These are full blown retail but since I am the Source, my price is lower  FUCK the MIDDLE man.


----------



## Ice Cubez (Dec 4, 2013)

I feel bad for u guys I live in ontario and weed seems to be extremely cheap in comparison to most places. Regs $25 HQ / mids $30 HQ / kush $35 HQ pretty standard at low buying amounts but I notice the biggest price difference for ounces. Regs $100 oz / mids $150 oz / kush $200 oz


----------



## Potheadn916 (Dec 6, 2013)

N California here there is no mid- grade (brick weed) but mid-shelf or top-shelf.Girl Scout Cookies(Outdoor).$200.00oz.
Same with Bluedream,Headband,and Lemon haze..Ok lucky me.


----------



## Calismoker24 (Dec 6, 2013)

I got the bomb for cheap. Its all in who u know bro. I could push some shit out there that would make fuckers do back flips and flood the market.


----------



## Calismoker24 (Dec 6, 2013)

Its all in who u know bro. I could push some shit out there that would make fuckers do back filps. This was my outdoor crop this year.
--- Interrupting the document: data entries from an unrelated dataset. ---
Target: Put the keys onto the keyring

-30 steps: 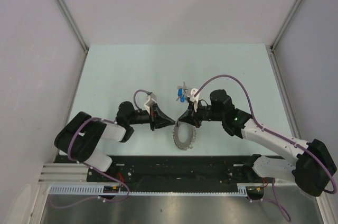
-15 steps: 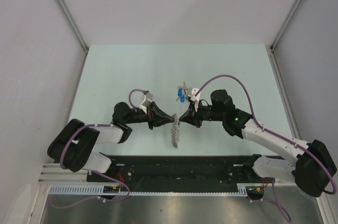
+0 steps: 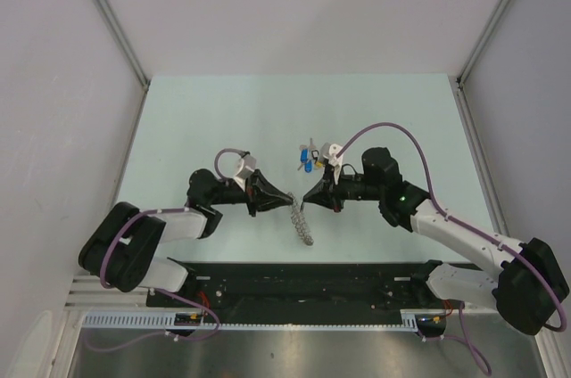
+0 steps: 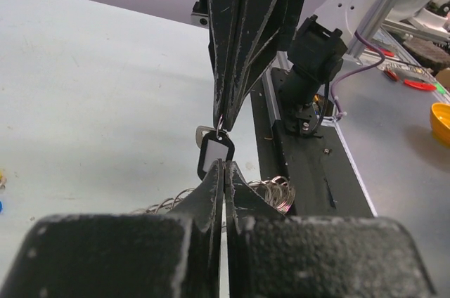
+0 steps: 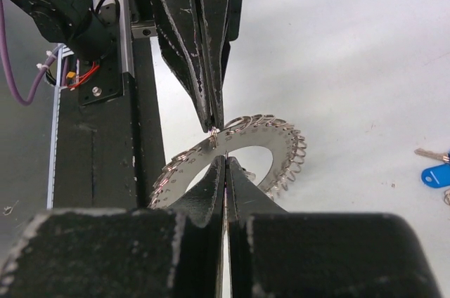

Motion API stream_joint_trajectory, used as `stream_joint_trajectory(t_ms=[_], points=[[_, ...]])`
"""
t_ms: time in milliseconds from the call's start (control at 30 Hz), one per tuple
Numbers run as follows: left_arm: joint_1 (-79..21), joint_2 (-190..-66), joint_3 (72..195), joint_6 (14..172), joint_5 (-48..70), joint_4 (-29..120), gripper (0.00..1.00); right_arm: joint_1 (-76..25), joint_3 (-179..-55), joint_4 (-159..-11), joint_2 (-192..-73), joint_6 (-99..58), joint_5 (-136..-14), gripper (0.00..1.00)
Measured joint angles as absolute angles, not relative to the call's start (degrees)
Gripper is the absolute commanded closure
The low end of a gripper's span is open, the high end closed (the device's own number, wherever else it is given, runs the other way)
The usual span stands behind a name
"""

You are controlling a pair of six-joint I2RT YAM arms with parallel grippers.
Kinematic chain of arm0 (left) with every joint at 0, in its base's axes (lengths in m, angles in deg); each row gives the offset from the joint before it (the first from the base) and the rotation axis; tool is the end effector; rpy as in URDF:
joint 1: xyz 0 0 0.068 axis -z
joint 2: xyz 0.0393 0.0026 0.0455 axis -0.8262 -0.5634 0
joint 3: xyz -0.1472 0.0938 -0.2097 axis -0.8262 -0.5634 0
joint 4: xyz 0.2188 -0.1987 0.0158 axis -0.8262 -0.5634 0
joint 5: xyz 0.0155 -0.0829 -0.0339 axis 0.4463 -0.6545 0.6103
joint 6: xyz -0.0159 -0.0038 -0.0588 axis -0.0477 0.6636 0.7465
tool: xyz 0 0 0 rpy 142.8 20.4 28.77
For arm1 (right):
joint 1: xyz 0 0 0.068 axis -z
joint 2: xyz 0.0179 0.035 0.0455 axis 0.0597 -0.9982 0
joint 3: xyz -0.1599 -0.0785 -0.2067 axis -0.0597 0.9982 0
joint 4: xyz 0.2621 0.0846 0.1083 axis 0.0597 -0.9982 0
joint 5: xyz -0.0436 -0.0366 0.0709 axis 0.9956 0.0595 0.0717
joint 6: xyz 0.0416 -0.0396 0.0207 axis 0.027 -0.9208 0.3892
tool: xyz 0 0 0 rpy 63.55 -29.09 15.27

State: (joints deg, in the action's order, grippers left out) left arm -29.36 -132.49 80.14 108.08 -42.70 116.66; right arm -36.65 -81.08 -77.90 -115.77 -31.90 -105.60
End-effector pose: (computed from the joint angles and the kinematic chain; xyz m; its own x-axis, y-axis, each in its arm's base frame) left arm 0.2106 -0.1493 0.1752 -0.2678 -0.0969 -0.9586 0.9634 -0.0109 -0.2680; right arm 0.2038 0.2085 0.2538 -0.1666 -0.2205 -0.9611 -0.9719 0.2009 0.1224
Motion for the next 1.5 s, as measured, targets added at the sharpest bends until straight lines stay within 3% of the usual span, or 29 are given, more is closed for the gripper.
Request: stream_joint_trajectory(t_ms=[533,900,1267,1500], points=[[-31.5,-133.2,82.9,105.1,-45.2,116.7,1.00,-36.3,-81.1,-77.3,-115.8,-31.4,-106.5,1.00],[-32.3,-136.7,83.7,102.9,-37.7,116.7,1.00,-36.3,-80.6,-78.8,-115.0,-30.1,-93.3,1.00],[-25.3,-145.0,98.9,102.9,-30.0,117.5,1.00,-36.3,-79.7,-81.6,-108.7,-28.8,-83.5,1.00],[-23.3,-151.7,93.4,104.4,-25.3,117.9,1.00,-36.3,-79.6,-83.6,-106.3,-28.6,-81.4,1.00]])
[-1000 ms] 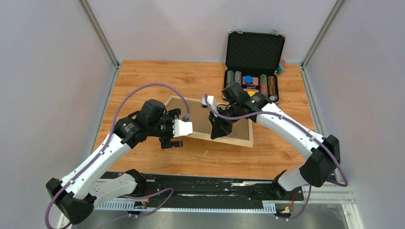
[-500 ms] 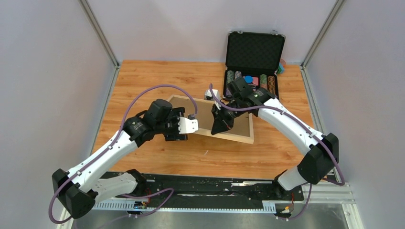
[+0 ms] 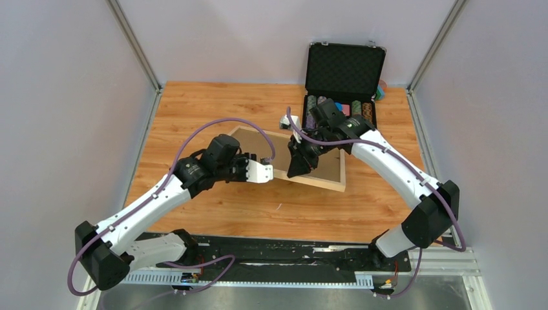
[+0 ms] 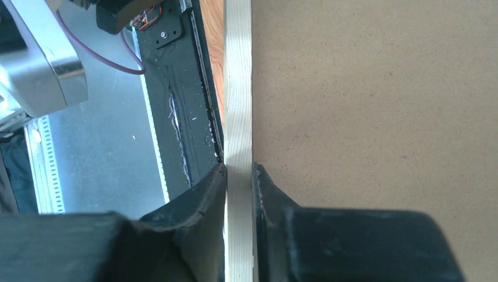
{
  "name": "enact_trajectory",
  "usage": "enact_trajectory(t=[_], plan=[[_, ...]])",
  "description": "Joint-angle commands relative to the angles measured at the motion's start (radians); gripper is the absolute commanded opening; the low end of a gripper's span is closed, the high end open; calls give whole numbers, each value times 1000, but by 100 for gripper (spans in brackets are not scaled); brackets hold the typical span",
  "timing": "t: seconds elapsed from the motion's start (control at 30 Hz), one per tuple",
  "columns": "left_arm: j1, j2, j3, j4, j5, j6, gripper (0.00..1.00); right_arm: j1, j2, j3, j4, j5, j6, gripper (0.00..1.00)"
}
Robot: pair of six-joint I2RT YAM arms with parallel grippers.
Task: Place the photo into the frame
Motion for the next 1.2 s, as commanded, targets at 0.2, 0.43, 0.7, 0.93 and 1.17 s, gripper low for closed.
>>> enact_trajectory(t=[0.2, 0.43, 0.7, 0.93, 1.17], plan=[[-3, 0, 69, 21, -43, -36, 4, -29, -62, 119, 39, 110, 32, 56], [-2, -11, 152, -19, -74, -69, 0, -70, -114, 151, 45, 174, 51, 70], [-3, -7, 252, -82, -111, -80, 0, -143, -158, 148, 66, 224, 87, 72], [-2, 39, 335, -173, -149, -137, 0, -212, -178, 149, 94, 250, 141, 71], [-2, 51, 411, -225, -184, -211, 0, -307, -196, 155, 117, 222, 197, 71]])
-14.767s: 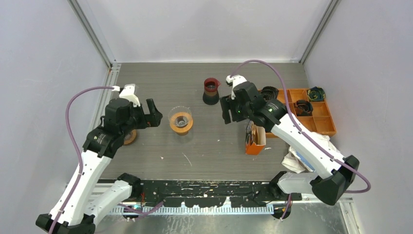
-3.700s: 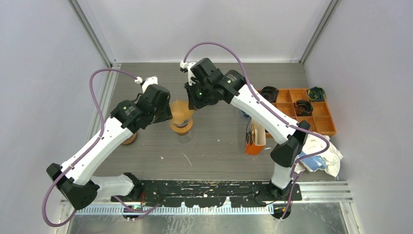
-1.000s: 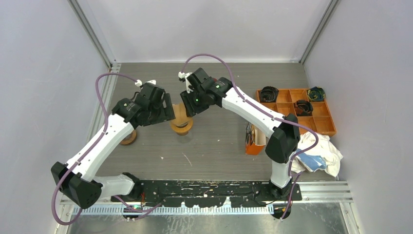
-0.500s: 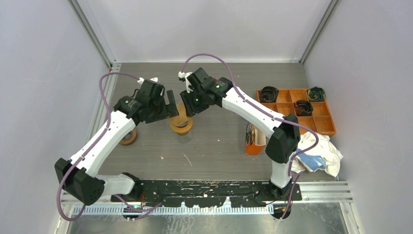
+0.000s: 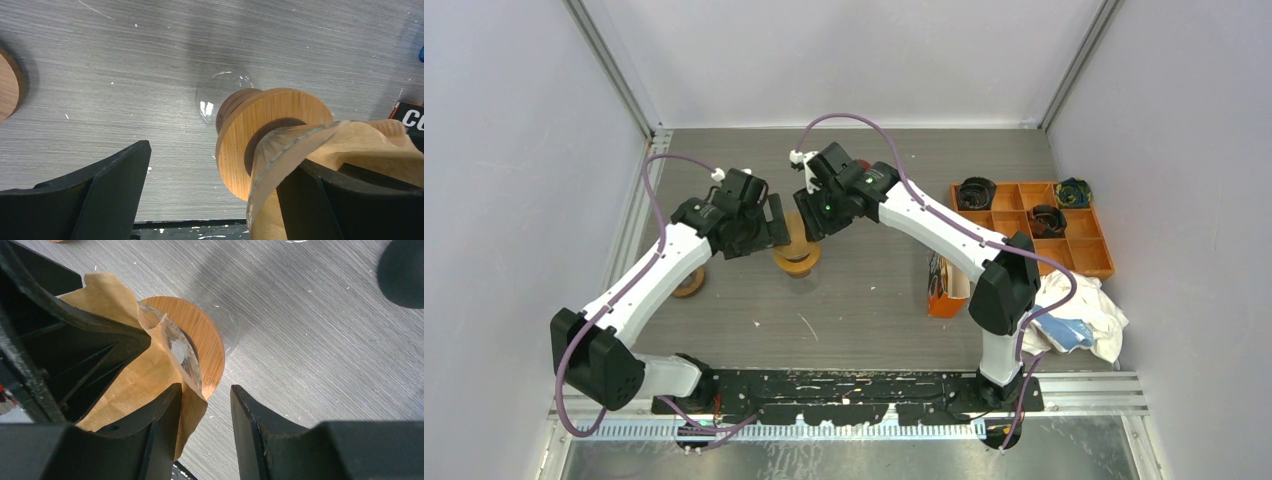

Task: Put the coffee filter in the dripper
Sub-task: Place the coffee filter in the coffee dripper.

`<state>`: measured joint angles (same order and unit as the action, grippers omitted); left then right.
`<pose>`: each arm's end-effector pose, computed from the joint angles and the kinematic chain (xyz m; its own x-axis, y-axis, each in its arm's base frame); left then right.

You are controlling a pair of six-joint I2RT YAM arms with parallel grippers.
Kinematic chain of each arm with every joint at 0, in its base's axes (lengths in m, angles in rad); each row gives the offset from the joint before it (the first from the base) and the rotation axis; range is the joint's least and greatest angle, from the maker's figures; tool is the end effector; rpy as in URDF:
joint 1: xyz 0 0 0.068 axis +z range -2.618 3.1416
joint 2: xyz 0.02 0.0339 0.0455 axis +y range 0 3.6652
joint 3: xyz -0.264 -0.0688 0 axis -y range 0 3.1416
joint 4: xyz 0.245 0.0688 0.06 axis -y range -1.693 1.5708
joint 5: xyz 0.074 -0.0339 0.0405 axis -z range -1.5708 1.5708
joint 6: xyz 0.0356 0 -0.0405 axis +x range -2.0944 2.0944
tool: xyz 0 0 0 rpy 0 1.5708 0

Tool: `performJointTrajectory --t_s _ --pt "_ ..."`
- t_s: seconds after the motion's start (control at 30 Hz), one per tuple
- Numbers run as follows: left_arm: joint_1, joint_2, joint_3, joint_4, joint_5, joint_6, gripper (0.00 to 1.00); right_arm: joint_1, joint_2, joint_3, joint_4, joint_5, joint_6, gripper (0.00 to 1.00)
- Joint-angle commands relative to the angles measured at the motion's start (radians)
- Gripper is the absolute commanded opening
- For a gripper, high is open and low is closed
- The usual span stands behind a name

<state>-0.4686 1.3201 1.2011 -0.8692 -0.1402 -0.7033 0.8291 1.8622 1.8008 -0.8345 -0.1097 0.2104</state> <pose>0.2387 -0.1152 0.3085 -0.8131 -0.3062 -0.4951 -0.1931 0.9442 -0.2668 0.2757 0.3067 0.3258 -0.6785 -0.4333 -0.5932 -0.6518 0.7276 0.2141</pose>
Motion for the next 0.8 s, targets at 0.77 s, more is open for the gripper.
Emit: performJointTrajectory --t_s 0.77 --pt "0.008 -0.086 0.011 0.056 0.018 -0.018 0.94 0.001 -0.132 -0.016 0.103 -0.019 -0.021 0.6"
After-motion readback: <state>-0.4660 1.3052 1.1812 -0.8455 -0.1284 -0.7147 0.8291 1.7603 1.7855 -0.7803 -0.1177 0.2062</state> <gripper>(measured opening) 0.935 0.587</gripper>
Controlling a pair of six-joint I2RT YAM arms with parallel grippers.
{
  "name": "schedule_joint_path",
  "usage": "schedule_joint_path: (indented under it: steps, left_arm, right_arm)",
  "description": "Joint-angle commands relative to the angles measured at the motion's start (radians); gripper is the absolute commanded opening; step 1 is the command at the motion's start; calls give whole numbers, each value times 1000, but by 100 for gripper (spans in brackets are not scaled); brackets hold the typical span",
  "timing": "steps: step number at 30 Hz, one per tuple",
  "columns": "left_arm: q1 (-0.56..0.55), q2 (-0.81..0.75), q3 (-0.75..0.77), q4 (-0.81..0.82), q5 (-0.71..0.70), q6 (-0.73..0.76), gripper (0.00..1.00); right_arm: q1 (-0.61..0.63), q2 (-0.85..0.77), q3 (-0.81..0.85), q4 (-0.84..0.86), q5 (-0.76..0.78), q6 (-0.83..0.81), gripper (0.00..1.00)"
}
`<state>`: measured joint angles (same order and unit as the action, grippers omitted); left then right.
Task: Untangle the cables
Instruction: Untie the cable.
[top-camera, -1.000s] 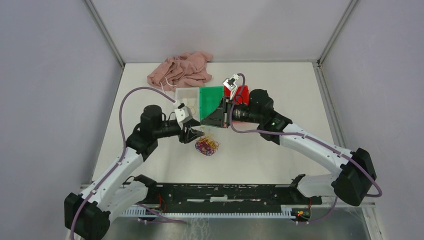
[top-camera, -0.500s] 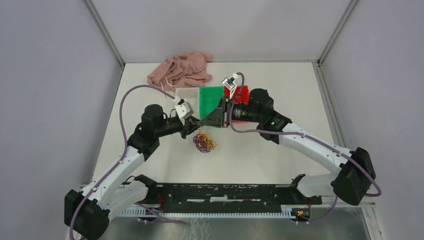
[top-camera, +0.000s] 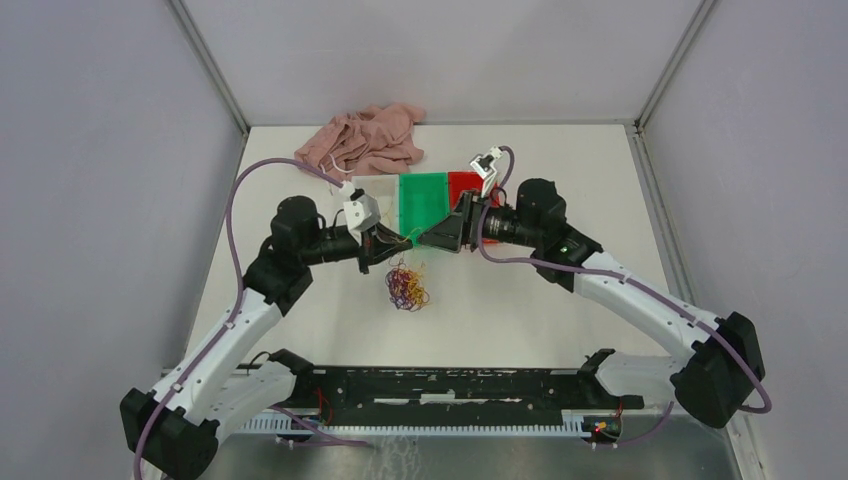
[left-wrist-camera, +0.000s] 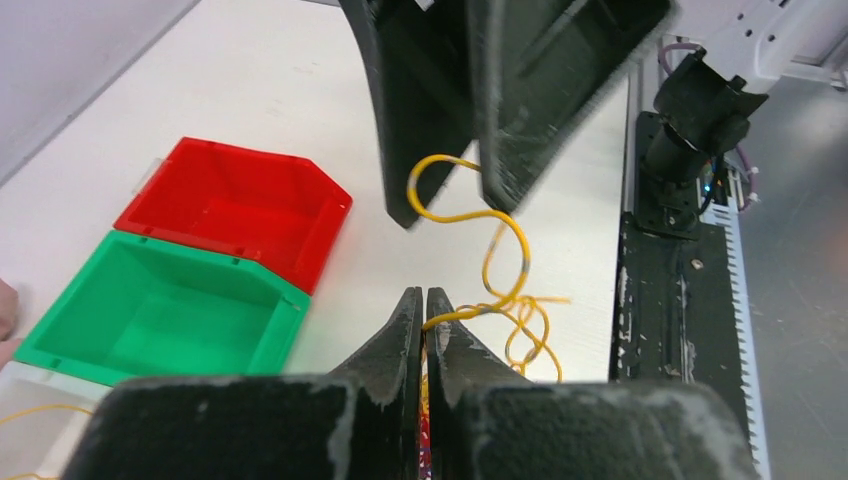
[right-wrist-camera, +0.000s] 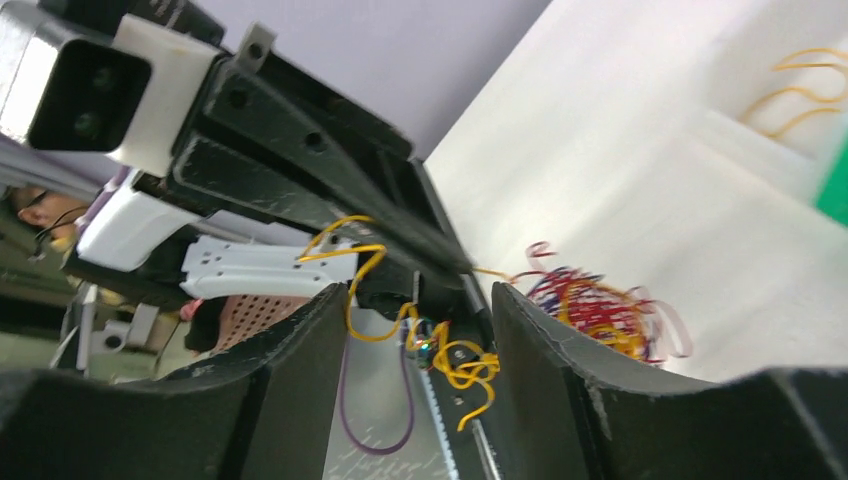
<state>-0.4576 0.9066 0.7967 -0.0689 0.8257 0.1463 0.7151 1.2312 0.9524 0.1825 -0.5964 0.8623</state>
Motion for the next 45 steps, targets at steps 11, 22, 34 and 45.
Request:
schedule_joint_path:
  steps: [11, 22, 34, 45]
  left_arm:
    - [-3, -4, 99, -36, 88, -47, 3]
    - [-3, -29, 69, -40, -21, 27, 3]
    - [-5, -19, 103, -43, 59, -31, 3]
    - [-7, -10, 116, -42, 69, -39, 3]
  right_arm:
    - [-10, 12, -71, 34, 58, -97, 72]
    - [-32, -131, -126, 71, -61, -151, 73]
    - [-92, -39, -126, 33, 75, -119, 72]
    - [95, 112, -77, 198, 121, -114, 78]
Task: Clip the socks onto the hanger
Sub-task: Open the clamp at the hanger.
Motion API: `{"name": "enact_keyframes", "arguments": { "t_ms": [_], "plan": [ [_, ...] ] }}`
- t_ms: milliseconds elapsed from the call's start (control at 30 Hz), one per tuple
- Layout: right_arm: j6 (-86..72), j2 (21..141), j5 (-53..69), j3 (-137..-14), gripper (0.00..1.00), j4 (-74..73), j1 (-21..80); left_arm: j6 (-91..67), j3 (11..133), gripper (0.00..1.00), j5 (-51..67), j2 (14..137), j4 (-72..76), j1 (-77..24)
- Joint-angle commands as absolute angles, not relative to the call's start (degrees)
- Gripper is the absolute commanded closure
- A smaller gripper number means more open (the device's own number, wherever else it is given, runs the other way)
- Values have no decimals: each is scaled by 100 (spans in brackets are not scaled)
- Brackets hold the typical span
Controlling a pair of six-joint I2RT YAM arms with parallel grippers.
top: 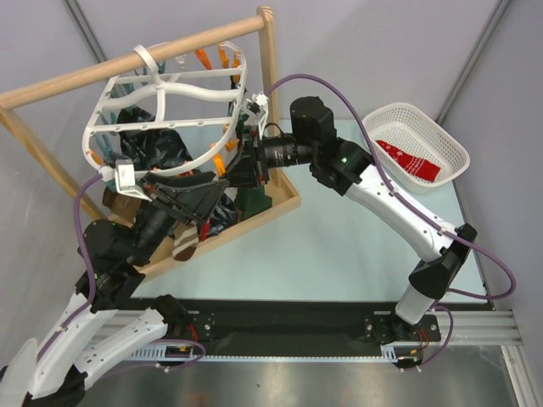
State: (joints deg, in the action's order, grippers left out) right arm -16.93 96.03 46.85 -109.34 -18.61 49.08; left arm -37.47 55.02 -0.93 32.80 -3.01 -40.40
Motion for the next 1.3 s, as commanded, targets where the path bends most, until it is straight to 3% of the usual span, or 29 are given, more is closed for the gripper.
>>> {"name": "enact_keyframes", "arguments": {
  "t_ms": [0,200,300,367,500,600,767,933,1067,1267],
  "plan": [
    [-1828,9562,4975,-11268,100,-1749,4948,-4060,5370,19,-597,3489,333,-4043],
    [-1846,9580,4966,-11329,100,-1705,5018,-4245,5476,23,-764,3779,298,-4043],
    [-1854,9598,4966,-11364,100,-1705,5019,-4263,5370,33,-738,3779,517,-4043],
    [-1863,9589,4983,-11364,100,-1696,5019,-4280,5239,33,-738,3700,676,-4052],
    [-1951,9589,5027,-11338,100,-1582,5027,-4263,5212,31,-922,3709,660,-4052],
    [-1995,9624,5010,-11329,100,-1556,5036,-4289,5247,19,-1010,3779,563,-4043],
    [-2127,9642,5062,-11285,100,-1389,5045,-4351,5195,10,-1107,3893,474,-4043],
    [-2153,9615,4984,-11215,100,-1354,5001,-4333,5290,10,-1160,3824,265,-4052],
    [-2241,9554,4975,-11171,100,-1257,4904,-4465,5423,15,-1353,3683,-439,-4052],
    [-2338,9589,4975,-11171,100,-1230,4895,-4535,5159,21,-1301,3472,-177,-4043]
  ]
}}
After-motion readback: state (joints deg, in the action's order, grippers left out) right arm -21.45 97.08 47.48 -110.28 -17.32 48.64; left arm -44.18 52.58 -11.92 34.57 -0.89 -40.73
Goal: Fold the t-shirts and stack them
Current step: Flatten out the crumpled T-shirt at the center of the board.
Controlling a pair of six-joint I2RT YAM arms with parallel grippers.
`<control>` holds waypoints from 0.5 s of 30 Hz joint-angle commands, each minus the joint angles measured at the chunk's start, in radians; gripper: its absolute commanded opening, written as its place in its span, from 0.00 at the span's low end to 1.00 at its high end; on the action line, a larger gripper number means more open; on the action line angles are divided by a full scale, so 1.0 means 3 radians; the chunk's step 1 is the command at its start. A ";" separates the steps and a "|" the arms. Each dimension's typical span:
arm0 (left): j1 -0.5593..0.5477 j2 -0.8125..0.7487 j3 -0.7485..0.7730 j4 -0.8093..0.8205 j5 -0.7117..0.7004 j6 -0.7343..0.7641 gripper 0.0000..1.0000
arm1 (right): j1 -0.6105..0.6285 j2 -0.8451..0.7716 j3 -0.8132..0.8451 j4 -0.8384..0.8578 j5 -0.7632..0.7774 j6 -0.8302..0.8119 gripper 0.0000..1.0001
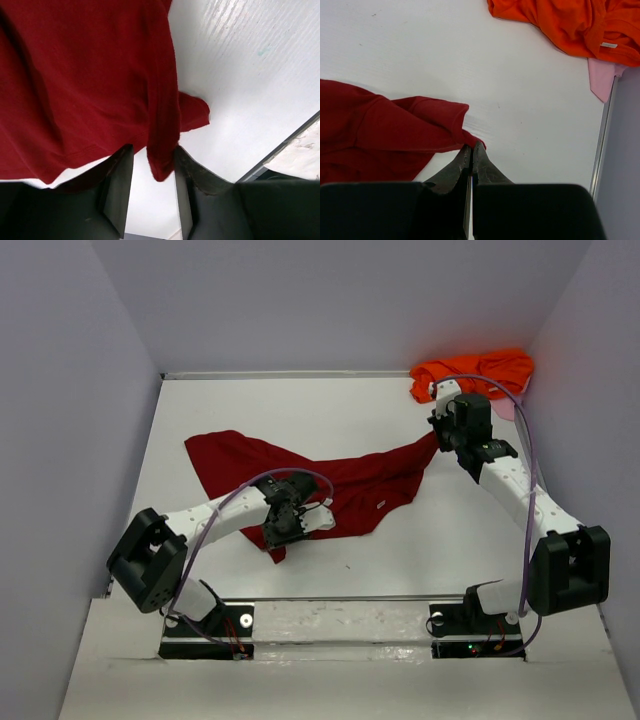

I stil have too much lol I will post some more pics of the finished product.


----------



## bcguy01 (Dec 8, 2013)

Texas for quarter oz bag
140 dank
100 reg
100 swag 1 oz


----------



## mainehippie (Dec 9, 2013)

Maine at least in my area we have mersh and outdoor than the "" green bud indoor
1/4 mer 50
1/4 outdoor all depends on whoo u know 50-100
that starts at 45 1/8- 75 1/4


----------



## mainehippie (Dec 9, 2013)

Indoor starts 45-1/8 65-1/4


----------